Horses kick (they will kick people they generally know and interact with well out of fear or uncertainty), they can get scared and buck a rider, and they can drag riders. For the younger kids, ponies are probably less likely to do a lot of damage. Horses can hurt people as bad or worse in a stall while being fed, groomed, etc. It is prudent for adults to supervise young kids with horses during those times as well. There is a lot to know in learning the general things about horses and then learning individual horses.
Even very experienced people make mistakes in handling horses and get hurt by those that are "gentle". A friend incurred a serious jaw break and medical problem from a relatively gentle gelding he had owned and worked all the horse's life. He got behind the horse and apparently spooked him. Whose fault was it? The pain, surgeries, lost time in bed, lost productivity and income, etc. were all hard on him.
Horses are also highly dangerous to parents' financial accounts.
Dangerous depends on your definition, but they ain’t toys or lap dogs.
I used to spend some summer time on a farm, the youngest horse (named Mischief) likes to bite, and step on your toes. No joke for an outdoorsy teenager.
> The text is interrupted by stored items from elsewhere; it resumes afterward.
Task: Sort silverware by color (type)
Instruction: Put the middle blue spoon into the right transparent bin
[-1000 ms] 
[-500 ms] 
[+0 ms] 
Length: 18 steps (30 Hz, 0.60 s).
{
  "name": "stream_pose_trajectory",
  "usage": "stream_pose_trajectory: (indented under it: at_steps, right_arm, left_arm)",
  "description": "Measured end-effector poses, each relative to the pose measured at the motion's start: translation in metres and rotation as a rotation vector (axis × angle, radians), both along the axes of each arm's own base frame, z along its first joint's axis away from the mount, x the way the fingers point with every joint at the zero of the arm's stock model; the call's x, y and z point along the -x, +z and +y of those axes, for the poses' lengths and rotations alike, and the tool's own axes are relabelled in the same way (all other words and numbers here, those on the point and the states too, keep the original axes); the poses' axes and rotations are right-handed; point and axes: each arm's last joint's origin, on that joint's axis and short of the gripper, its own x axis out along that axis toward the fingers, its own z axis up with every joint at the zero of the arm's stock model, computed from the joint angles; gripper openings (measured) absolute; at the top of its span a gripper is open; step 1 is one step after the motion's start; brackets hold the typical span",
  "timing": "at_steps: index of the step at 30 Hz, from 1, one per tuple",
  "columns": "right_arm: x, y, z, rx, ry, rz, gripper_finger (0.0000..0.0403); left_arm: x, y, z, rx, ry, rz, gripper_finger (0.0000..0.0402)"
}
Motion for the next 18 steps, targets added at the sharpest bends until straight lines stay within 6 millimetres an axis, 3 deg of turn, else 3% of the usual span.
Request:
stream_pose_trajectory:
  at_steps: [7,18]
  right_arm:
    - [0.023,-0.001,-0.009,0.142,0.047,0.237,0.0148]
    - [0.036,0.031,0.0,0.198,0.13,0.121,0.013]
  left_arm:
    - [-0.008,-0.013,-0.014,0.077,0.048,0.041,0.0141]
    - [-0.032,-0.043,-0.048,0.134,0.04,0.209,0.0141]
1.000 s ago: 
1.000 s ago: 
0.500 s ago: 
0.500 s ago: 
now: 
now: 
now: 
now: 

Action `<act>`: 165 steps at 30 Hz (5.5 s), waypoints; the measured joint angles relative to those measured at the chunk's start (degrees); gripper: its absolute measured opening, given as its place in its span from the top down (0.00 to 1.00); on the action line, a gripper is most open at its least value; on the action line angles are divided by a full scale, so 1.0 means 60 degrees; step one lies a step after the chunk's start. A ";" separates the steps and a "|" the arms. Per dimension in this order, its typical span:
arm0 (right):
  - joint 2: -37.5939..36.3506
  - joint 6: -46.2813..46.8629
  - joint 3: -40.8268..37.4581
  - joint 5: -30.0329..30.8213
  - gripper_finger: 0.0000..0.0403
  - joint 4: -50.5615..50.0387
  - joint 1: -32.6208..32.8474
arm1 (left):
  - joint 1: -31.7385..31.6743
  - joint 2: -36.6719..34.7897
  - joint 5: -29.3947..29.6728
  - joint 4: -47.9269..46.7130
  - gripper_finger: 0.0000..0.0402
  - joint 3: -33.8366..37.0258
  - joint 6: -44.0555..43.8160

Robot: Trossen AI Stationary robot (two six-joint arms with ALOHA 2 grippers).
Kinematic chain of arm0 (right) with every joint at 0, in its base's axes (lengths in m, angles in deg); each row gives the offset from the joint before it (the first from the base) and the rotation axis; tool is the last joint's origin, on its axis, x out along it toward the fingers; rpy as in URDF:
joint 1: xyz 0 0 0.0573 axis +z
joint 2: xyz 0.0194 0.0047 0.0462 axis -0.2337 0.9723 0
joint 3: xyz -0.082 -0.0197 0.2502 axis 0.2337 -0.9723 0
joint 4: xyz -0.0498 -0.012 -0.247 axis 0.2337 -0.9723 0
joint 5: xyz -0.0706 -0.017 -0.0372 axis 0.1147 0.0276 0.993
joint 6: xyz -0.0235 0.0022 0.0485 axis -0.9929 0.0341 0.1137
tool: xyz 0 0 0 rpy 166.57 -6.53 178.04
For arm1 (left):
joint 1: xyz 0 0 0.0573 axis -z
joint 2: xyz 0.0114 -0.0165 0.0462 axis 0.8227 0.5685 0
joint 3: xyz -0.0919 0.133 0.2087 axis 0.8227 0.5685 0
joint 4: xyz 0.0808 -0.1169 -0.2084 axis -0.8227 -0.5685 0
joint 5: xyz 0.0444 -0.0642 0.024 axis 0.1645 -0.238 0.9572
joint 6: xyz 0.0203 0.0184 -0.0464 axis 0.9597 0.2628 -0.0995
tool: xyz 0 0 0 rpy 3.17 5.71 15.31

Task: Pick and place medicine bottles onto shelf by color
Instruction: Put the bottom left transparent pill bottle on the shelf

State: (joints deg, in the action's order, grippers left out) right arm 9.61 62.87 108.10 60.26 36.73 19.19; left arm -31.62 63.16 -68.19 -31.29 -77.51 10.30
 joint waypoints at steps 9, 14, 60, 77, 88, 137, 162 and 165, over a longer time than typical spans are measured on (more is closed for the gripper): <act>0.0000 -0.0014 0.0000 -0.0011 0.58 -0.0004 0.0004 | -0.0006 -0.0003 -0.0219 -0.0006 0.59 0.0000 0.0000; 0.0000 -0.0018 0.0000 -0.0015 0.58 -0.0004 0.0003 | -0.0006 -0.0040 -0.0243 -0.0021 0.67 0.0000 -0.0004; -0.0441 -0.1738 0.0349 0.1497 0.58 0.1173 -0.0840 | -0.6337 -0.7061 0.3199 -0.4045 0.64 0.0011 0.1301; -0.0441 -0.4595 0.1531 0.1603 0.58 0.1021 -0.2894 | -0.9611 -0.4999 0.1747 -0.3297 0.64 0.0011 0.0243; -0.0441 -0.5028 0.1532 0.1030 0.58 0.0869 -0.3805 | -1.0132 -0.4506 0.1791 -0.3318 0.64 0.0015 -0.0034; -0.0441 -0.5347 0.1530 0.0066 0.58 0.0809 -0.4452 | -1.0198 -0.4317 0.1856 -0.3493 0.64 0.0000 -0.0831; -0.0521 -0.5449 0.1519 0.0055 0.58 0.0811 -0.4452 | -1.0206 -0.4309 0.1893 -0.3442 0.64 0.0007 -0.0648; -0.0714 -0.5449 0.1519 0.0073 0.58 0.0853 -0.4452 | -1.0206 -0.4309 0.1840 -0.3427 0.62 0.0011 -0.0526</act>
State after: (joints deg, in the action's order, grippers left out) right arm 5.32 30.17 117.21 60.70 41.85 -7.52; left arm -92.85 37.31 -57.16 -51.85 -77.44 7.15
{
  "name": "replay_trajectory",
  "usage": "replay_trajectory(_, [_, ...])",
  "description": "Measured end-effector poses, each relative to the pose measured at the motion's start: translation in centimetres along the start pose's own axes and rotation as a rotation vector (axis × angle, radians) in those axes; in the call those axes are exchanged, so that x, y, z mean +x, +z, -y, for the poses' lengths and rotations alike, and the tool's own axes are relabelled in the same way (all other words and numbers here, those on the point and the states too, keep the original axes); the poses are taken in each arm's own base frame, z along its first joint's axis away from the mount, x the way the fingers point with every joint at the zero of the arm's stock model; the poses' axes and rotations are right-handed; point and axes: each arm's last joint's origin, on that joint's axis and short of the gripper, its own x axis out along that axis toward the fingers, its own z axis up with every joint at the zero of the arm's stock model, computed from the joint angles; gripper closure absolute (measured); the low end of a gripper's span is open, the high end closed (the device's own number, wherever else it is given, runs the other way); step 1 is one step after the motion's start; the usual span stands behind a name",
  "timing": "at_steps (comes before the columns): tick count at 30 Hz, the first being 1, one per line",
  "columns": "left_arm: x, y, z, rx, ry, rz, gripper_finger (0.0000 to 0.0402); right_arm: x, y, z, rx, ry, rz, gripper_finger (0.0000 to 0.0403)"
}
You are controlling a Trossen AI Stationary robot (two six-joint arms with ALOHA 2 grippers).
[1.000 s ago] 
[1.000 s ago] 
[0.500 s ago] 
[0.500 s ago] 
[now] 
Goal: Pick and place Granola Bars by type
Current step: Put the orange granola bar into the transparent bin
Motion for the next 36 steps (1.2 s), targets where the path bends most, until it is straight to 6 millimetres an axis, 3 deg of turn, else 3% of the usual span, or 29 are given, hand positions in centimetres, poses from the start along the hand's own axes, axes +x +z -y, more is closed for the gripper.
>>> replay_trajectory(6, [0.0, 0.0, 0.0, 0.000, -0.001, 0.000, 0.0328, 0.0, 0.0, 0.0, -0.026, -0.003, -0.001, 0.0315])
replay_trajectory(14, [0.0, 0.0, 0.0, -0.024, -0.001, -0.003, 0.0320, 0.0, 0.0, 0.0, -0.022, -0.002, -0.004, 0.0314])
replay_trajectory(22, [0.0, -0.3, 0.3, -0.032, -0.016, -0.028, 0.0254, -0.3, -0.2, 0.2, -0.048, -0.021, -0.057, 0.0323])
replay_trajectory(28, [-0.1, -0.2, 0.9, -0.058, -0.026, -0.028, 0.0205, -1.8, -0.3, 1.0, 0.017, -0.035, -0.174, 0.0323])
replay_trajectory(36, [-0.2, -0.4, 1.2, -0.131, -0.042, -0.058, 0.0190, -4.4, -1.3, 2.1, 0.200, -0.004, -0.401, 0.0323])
I don't know about horses, but I know how I'd answer if someone asked this question about dogs.
If you have the proper experience/training, then the level of threat a dog poses on your family is pretty low. But if you are asking the question, it likely means you need to spend a LOT of time and thought on getting properly trained in how to understand and communicate with such an animal. I'd advocate a slow and cautious approach.
One thing is for certain, them women's wranglers fit the best on a woman who rides daily.